DETAILED DESCRIPTION

[0021] In the following description, numerous details are set forth to provide an understanding of some embodiments of the present disclosure. However, it will be understood by those of ordinary skill in the art that the system and/or methodology may be practiced without these details and that numerous variations or modifications from the described embodiments may be possible.

[0022] The present disclosure generally relates to a well system and methodology which facilitate joining an upper completion with a lower completion in a manner which simplifies certain operations, e.g. workover operations. The upper completion and the lower completion are joined by an assembly so the entire well string may be deployed downhole into a wellbore. However, the assembly is constructed to provide adjustability for accommodating various conditions which may occur downhole. For example, the assembly may be actuatable to enable easy release of the upper completion to facilitate a workover operation or other desired operation. In some embodiments, the assembly may be actuatable in a manner which enables a desired contraction so as to enable adjustment of the positioning of the upper completion in the wellbore even if the lower completion becomes stuck prematurely.

[0023] According to an embodiment, hydraulic inputs and/or mechanical inputs may be used to selectively enable separation of the upper completion from the lower completion without cutting of tubing. In some applications, the assembly is constructed as a differential pressure actuated anchor latch combined with an expansion-contraction joint. However, other embodiments of the assembly may be constructed with a contraction joint which is maintained in an expanded/extended configuration by tubing pressure as the lower completion, assembly, and upper completion are deployed downhole. In this embodiment, the tubing pressure may be selectively equalized with an external pressure to selectively enable collapse and contraction of the contraction joint.

[0024] Referring generally to Figure 1, an embodiment of a well system 30 is illustrated. In this example, the well system 30 comprises a lower completion 32, an upper completion 34, and a latch assembly 36 coupling the upper completion 34 to the lower completion 32. By way of example, the well system 30 may be deployed downhole into a wellbore 38 which, in some applications, is lined with a casing 40.
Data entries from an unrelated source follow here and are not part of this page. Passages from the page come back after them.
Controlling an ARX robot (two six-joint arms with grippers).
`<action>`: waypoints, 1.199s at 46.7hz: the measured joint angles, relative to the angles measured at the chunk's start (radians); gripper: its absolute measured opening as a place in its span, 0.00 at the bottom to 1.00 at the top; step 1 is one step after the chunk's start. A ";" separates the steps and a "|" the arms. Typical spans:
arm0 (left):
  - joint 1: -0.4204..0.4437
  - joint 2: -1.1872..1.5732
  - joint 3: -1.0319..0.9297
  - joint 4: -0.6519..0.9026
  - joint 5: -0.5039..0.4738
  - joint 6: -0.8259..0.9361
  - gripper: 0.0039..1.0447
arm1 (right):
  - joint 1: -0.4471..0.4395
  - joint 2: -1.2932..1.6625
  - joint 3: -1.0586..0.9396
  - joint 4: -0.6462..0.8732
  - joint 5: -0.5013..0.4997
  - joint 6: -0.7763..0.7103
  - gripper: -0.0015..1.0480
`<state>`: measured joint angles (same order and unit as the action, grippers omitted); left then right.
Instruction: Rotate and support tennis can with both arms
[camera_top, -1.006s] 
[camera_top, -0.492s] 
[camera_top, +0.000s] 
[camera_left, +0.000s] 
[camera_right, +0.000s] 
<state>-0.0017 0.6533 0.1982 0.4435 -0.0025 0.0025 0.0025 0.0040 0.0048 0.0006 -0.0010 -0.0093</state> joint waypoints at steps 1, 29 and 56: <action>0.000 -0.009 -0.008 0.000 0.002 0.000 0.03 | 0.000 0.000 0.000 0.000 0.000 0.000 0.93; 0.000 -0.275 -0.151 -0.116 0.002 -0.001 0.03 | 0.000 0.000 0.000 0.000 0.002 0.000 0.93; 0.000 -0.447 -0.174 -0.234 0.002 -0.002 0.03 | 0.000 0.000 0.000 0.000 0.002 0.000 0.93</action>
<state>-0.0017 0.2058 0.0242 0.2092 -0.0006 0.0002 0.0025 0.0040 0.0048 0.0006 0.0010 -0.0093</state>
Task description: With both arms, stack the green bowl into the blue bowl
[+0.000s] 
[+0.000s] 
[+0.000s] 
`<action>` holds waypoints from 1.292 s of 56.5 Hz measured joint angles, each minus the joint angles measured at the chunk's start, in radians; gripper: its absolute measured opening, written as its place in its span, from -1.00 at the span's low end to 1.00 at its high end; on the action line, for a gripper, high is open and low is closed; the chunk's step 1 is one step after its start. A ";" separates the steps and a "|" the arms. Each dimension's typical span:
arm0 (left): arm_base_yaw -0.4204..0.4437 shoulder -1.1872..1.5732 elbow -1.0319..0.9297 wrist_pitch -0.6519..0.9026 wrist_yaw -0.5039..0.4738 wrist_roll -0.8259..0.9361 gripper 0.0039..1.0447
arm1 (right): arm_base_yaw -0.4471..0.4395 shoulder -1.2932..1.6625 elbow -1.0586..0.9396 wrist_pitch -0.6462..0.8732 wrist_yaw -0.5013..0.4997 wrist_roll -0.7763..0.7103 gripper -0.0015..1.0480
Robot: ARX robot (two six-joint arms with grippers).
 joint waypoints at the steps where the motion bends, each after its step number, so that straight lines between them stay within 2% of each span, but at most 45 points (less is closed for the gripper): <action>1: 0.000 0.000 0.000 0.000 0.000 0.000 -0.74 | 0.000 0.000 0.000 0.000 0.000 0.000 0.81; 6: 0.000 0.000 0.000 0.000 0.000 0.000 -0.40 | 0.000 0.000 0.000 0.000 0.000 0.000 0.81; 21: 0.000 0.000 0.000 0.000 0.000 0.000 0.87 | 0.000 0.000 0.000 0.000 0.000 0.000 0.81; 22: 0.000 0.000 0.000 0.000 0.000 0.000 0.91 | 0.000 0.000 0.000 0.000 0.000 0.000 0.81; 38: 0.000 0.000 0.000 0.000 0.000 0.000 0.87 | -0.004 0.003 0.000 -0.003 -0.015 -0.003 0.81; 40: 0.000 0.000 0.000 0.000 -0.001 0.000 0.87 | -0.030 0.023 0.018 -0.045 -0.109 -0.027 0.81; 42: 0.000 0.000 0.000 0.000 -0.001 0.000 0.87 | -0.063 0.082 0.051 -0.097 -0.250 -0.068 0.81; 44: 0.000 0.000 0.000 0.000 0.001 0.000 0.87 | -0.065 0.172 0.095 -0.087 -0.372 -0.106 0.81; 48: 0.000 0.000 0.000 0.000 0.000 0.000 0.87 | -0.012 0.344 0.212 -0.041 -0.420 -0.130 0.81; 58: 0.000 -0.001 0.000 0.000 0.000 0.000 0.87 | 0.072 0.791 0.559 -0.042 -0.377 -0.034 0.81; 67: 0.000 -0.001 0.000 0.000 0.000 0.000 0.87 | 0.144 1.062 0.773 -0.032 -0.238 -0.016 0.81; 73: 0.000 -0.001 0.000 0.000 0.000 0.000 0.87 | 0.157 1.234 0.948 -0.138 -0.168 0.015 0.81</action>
[0025] Depending on the parameters of a given application, the lower completion

32, upper completion 34, and latch assembly 36 may comprise a variety of components and features. To facilitate explanation, however, the lower completion 32 is illustrated as comprising a tubing string 42 sealable with respect to casing 40 via a packer 44. The tubing string 42 may comprise tubing 46 and a variety of other components, e.g. sand screen assemblies, selected according to the parameters of a given well operation.

[0026] In the illustrated example, the lower completion 32 also comprises a polished bore receptacle 48 disposed generally above the packer 44 and coupled with the packer 44 (or with other suitable component). Additionally, the lower completion 32 may comprise a locking housing 50 sized to receive the latch assembly 36 therein. The locking housing 50 may be secured to polished bore receptacle 48 via a suitable connector 51, e.g. a welded and/or threaded connector. The upper completion 34 also comprises a tubing string 52 having an upper tubing 54 which may be combined with various other components.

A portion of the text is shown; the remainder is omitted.